→ **The problem**
Retype the data that follows exactly. No pictures belong in the copy.

[Records from a data source]
'''
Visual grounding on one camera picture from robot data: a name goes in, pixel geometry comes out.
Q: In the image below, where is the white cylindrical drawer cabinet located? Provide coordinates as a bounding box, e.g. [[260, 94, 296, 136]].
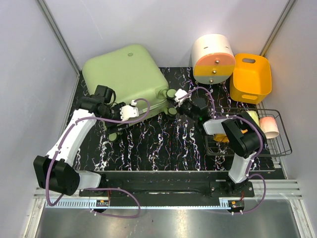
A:
[[191, 34, 236, 85]]

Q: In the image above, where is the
'''
→ **Response to the task**
Visual grounding on one camera picture from robot data: a name goes in, pixel geometry comes out.
Q: In the image below, where is the white cylindrical drawer cabinet located? Provide coordinates as a bounding box, e.g. [[260, 94, 296, 136]].
A:
[[191, 34, 236, 85]]

Q: In the image above, where is the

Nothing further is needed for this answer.